Aparelhos que falham:
- Lollipop Smart Baby Monitor
- Suavinex Escuchalatidos Smart
- Victure SC210
Servidores de vídeo sem proteção
Os servidores onde são armazenados os vídeos captados pelas câmaras deveriam ser protegidos com autenticação forte. Nem sempre é o caso. Como tal, é possível capturar as credenciais de entrada no servidor e, assim, chegar aos conteúdos aí guardados, mas também identificar e partilhar o endereço a partir do qual estes podem ser acedidos.
Aparelhos que falham:
- Laxihub P2
- Lollipop Smart Baby Monitor
- Victure SC210
- Wansview Q6 Camera
Interfaces de diagnóstico abertas
Qualquer aparelho eletrónico pode ser aberto para uma intervenção ao nível de placas e circuitos.
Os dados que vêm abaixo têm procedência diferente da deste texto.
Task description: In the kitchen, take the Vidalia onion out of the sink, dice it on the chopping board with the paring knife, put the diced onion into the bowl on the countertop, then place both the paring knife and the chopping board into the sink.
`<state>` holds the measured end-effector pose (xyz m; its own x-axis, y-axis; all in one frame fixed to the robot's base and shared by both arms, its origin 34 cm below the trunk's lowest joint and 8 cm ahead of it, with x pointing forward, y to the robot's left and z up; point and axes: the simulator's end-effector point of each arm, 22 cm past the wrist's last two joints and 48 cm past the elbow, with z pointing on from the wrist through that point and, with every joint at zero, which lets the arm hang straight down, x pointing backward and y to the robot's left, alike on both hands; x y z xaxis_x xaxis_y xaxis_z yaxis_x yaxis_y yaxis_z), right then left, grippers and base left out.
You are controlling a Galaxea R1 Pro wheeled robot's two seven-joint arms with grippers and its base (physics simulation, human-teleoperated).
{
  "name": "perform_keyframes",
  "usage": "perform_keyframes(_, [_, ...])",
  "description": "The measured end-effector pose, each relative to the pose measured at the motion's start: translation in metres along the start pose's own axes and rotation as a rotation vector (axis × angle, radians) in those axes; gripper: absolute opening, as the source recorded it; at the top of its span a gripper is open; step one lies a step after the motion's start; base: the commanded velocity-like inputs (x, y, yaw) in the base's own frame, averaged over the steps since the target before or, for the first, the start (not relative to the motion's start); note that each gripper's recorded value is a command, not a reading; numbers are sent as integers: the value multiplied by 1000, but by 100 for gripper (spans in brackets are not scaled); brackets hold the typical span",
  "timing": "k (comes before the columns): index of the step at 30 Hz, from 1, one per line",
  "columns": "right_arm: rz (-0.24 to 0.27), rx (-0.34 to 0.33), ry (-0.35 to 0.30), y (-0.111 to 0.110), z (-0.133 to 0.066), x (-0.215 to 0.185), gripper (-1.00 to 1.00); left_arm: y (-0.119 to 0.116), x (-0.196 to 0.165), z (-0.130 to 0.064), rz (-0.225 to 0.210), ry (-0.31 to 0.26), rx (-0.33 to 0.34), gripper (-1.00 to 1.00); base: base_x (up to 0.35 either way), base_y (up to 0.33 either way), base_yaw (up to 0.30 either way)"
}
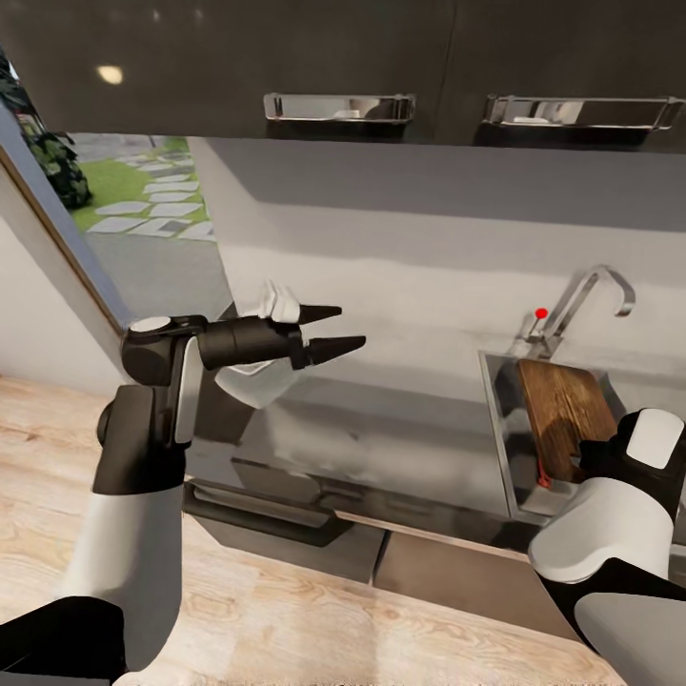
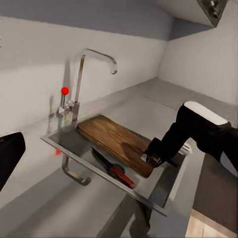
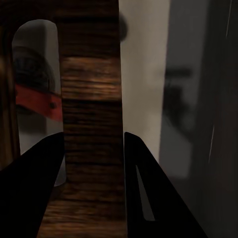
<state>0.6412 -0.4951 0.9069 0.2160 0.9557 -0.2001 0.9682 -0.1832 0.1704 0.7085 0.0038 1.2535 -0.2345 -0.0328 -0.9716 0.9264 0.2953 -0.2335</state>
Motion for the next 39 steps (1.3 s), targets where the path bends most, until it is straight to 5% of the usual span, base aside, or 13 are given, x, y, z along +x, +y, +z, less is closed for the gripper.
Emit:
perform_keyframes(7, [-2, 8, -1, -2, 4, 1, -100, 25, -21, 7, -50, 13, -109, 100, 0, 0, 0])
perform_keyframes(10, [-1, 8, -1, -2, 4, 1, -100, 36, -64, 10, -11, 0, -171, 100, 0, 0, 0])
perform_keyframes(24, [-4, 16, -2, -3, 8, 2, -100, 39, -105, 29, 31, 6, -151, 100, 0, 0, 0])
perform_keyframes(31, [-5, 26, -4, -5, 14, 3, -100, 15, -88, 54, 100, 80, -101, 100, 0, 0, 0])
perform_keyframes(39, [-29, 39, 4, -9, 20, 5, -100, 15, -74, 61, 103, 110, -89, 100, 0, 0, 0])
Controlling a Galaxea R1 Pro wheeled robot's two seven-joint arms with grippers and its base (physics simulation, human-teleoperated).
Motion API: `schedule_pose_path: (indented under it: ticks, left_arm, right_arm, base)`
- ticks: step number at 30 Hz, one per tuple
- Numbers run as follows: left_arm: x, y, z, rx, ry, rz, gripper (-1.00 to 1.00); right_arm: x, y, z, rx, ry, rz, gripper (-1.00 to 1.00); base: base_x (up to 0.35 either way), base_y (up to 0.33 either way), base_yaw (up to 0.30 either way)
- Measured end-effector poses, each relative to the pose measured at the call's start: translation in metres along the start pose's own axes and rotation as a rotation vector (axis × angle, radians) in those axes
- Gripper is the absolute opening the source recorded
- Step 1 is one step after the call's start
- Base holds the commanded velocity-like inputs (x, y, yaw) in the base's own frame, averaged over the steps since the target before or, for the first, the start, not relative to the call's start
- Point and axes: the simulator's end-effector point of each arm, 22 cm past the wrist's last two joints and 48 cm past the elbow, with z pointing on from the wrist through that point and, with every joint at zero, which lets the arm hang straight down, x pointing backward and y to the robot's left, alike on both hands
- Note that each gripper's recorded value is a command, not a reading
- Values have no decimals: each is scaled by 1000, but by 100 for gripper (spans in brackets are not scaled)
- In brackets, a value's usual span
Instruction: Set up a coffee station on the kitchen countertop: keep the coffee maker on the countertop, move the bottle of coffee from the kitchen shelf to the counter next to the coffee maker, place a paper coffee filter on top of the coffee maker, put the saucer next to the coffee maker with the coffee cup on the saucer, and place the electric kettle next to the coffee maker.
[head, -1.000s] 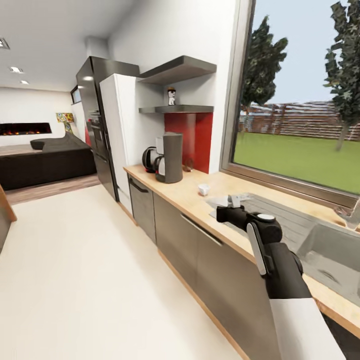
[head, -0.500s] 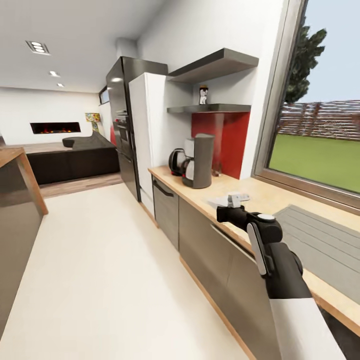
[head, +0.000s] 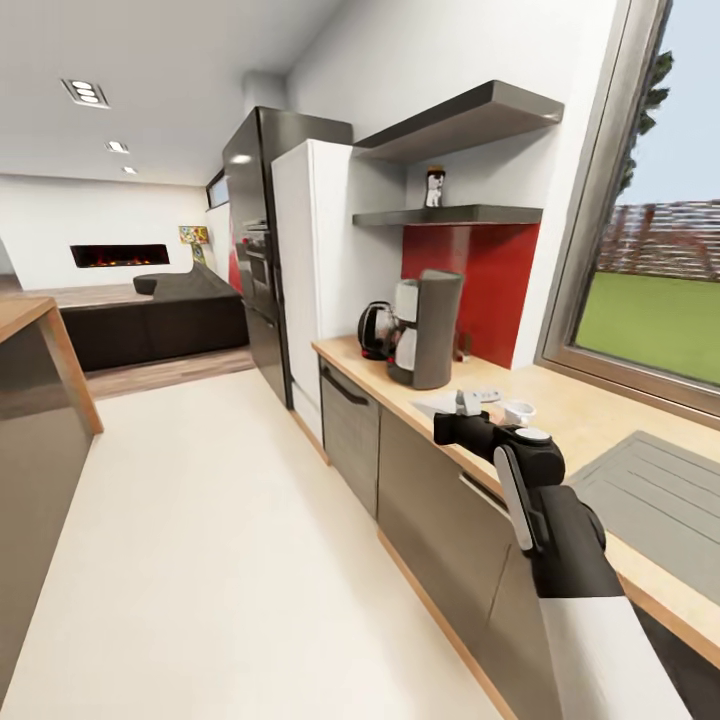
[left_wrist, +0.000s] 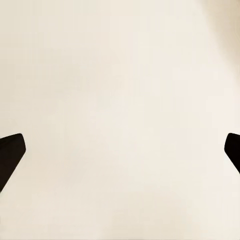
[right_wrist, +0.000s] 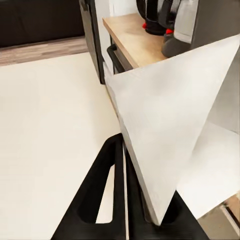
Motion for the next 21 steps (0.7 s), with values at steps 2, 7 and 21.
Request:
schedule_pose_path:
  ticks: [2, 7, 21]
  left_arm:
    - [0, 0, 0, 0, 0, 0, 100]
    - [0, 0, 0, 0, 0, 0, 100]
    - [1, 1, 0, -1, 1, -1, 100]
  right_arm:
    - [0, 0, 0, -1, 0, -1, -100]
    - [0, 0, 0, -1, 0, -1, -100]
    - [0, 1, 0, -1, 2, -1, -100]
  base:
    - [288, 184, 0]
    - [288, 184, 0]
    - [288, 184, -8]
No geral, estas ligações físicas não são seladas, para facilitar uma reparação. Mas isso também significa que envolvem vulnerabilidades que podem ser exploradas. Por exemplo, há maneira de aceder à unidade de armazenamento da câmara.
Aparelhos que falham:
- Hubble Nursery Pal Cloud
- Lollipop Smart Baby Monitor
- Owlet Cam 2 and Smart Sock
- Victure SC210
- Wansview Q6 Camera
Acesso não protegido à raiz dos aparelhos
O acesso à diretoria raiz do equipamento, no geral, serve para resolver problemas. Mas também dá liberdade para explorar vulnerabilidades. Um equipamento cuja raiz esteja acessível via ligação USB pode ser facilmente manipulado. Basta introduzir um cartão SD com software malicioso. Depois, o céu é o limite quanto ao que é possível fazer, incluindo instalar software espião.
Aparelhos que falham:
- Cheap Android Kids
- Victure SC210
- Wansview Q6 Camera
Ligações bluetooth desprotegidas
Muitos dispositivos são desprovidos de ligação wi-fi direta: têm de ser emparelhados com telemóvel através do bluetooth, sendo o telefone que estabelece a conexão à rede. Ora, alguns aparelhos não requerem validação do telefone a emparelhar. Ligam-se a qualquer equipamento ao alcance, dando o controlo a outro utilizador, dispensando-lhe a exigência de se autenticar.